A comunidade feirense espalhada pela Diáspora comemora, este domingo, a festa das fogaceiras renovando o voto ao mártir S. Sebastião para manter viva a tradição. Algumas associações incluem a cerimónia religiosa e outras a civil com um leilão de Fogaças em prol da comunidade.

África do Sul (Pretória)

A festa já remonta a 1986 e realiza-se sempre no domingo seguinte ao 20 de janeiro quando 31 crianças, representando as 31 freguesias do concelho feirense, desfilam vestidas de branco com faixa identificativa da respectiva freguesia pelas ruas de Pretória. No final, as fogaças transportadas são leiloadas a favor da Associação da Comunidade Portuguesa de Pretória, que tem a seu cargo a festividade.

Brasil (Rio de Janeiro)

A estrela da festa é a réplica em prata do Castelo que, no seu interior, contém um pouco de terra da Praça de Armas do ex-libris do Município de Santa Maria da Feira. Transportada, anualmente, por uma menina fogaceira no Brasil, também no domingo mais próximo de 20 de janeiro, verá a luz do dia este ano a 27 de janeiro. Seguem-na outras meninas, também vestidas de branco, levando a fogaça à cabeça. O programa da Festa das Fogaceiras no Brasil, que pretende recriar o mais fielmente possível esta festividade, integra uma cerimónia religiosa, que se realiza na Igreja dos Capuchinhos, e a tradicional procissão, desde a Igreja até à Casa da Vila da Feira e Terras de Santa Maria, entidade responsável pela organização da Festa.

Venezuela (Caracas)

A Festa das Fogaceiras em Caracas, Venezuela, partiu da iniciativa de um grupo de portugueses que criaram a Associação Civil Amigos de Terras de Santa Maria da Feira e, no ano 2000, recriaram localmente, pela primeira vez, a festividade feirense.
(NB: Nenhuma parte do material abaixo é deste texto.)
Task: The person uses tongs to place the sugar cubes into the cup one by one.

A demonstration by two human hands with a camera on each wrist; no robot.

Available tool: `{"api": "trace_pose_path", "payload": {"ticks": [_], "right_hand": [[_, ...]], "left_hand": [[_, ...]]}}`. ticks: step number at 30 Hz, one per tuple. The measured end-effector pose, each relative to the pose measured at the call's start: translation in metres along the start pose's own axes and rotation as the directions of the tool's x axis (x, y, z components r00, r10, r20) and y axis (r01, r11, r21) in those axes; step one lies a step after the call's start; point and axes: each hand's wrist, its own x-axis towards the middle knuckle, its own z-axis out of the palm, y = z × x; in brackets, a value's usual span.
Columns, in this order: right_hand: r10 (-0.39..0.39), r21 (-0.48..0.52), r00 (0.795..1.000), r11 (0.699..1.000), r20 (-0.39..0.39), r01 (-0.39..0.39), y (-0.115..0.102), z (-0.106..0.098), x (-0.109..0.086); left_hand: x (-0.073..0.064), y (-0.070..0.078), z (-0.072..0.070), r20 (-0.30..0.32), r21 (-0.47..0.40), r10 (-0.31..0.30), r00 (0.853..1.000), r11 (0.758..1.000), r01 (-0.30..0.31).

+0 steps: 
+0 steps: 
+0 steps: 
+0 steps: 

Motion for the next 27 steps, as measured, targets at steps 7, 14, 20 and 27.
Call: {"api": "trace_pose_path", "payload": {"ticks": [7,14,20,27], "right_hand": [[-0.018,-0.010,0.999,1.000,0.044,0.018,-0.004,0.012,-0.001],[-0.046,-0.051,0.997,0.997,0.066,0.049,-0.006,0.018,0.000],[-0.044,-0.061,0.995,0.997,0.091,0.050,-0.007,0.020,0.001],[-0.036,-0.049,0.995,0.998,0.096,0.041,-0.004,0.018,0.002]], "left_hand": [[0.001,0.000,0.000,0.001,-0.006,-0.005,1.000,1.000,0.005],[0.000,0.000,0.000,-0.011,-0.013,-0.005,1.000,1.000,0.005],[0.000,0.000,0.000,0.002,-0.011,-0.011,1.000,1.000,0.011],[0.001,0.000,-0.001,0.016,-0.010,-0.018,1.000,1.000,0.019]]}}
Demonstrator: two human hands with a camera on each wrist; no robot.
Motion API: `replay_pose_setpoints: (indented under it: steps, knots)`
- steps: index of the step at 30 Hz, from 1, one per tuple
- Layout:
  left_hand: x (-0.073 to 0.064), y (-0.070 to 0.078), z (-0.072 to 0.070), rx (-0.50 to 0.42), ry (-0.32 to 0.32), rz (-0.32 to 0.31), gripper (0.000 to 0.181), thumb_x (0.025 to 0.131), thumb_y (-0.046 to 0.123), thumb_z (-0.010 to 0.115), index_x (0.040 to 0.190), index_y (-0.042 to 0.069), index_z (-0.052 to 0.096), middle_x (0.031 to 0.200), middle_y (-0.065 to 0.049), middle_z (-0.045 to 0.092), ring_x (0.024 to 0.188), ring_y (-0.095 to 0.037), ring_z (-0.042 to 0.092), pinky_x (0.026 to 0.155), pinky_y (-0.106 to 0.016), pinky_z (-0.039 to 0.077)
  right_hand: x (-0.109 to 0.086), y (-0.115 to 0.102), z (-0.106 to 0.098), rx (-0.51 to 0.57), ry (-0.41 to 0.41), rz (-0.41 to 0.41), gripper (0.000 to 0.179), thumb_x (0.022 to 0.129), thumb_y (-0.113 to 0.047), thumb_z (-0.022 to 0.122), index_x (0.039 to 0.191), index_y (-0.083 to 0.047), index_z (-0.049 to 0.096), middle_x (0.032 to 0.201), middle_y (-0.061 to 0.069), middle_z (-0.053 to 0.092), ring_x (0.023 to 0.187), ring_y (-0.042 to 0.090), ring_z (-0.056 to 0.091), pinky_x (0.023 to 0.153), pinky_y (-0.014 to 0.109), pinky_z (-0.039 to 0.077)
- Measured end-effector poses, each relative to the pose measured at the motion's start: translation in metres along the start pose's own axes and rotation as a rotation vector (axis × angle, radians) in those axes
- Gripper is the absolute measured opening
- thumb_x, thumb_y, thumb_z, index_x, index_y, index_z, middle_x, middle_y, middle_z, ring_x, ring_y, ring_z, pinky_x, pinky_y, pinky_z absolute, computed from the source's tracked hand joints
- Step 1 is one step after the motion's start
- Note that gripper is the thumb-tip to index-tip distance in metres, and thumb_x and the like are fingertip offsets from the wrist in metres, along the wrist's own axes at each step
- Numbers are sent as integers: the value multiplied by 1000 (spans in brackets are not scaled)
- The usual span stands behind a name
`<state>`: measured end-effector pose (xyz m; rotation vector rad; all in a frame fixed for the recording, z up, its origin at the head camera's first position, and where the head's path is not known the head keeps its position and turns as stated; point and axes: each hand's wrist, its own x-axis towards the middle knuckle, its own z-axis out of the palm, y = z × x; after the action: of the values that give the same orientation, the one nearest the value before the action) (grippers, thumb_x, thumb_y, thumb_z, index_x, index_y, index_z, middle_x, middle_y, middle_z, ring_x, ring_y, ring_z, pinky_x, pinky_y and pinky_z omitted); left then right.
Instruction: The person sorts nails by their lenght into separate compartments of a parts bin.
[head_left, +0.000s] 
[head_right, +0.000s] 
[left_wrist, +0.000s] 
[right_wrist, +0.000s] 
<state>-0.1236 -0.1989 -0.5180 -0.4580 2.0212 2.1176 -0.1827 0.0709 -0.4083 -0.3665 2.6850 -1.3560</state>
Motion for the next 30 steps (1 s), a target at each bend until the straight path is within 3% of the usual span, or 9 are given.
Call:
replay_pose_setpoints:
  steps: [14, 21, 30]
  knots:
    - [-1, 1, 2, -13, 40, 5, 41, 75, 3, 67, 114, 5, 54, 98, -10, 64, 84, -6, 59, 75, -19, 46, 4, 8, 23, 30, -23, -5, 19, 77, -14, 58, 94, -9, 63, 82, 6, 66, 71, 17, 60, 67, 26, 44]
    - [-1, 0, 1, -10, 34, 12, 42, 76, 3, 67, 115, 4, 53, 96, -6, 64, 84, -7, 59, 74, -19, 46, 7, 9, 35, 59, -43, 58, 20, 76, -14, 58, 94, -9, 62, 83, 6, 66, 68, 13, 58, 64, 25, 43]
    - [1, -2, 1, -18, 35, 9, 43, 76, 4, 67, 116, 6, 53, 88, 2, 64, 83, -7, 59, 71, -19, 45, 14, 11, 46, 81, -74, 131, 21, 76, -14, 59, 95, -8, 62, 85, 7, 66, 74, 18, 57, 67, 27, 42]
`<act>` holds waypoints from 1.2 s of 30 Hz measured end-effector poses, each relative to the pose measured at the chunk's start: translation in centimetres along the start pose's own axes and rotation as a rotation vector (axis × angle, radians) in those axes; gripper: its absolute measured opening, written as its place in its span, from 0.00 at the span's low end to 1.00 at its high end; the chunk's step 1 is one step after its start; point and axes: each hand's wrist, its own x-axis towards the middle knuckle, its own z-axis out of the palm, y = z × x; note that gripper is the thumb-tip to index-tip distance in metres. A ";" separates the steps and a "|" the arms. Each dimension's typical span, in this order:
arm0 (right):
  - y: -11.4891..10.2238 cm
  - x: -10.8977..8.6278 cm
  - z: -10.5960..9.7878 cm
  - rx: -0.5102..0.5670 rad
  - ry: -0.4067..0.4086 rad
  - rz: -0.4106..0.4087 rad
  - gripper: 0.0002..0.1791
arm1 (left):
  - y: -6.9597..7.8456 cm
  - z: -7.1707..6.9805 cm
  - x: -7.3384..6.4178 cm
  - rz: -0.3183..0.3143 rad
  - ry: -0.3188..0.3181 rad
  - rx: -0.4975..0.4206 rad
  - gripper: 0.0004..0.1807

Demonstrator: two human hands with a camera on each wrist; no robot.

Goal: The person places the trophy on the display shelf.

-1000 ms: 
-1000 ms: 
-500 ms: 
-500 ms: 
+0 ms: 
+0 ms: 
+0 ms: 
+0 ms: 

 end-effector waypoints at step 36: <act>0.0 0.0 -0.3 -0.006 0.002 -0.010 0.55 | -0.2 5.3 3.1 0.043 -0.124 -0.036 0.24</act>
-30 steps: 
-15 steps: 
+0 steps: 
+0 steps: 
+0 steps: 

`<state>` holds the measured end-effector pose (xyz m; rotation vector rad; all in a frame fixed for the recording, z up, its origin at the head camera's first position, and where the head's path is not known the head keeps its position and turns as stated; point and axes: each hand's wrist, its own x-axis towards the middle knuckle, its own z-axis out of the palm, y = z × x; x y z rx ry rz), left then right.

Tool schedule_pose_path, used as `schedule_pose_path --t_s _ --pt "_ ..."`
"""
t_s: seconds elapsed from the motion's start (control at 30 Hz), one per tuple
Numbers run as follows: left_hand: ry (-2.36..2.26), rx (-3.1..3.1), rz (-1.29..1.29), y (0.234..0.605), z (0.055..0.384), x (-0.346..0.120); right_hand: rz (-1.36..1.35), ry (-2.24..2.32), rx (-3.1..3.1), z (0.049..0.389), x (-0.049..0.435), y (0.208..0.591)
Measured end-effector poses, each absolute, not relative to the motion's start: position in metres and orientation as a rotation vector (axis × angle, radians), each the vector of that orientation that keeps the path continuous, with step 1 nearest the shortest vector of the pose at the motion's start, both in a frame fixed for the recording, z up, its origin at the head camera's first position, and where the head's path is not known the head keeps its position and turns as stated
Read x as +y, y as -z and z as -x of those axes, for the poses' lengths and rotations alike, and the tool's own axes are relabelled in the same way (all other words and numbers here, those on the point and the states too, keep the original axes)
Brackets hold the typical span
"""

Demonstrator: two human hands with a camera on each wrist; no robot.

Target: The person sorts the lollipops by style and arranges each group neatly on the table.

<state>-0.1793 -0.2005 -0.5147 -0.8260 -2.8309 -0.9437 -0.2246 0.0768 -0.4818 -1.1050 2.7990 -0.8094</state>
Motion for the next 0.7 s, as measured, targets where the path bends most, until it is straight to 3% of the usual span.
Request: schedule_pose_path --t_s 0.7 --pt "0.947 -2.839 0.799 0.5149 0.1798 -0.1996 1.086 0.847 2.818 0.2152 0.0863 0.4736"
A festa contempla uma cerimónia religiosa na capela do Centro Português de Caracas, seguida por uma procissão em honra do mártir São Sebastião, na qual meninas vestidas de branco transportam as fogaças à cabeça. “Renovar, ano após ano, o voto ao mártir S. Sebastião é honrar a nossa história e tradição e o nosso compromisso para com as gentes de Santa Maria da Feira e Terras de Santa Maria, cientes de que as pestes dos nossos dias são outras, mas certos de que o sentido e simbolismo do voto se mantêm inalterados”, afirma Emídio Sousa, presidente da Câmara Municipal de Santa Maria da Feira.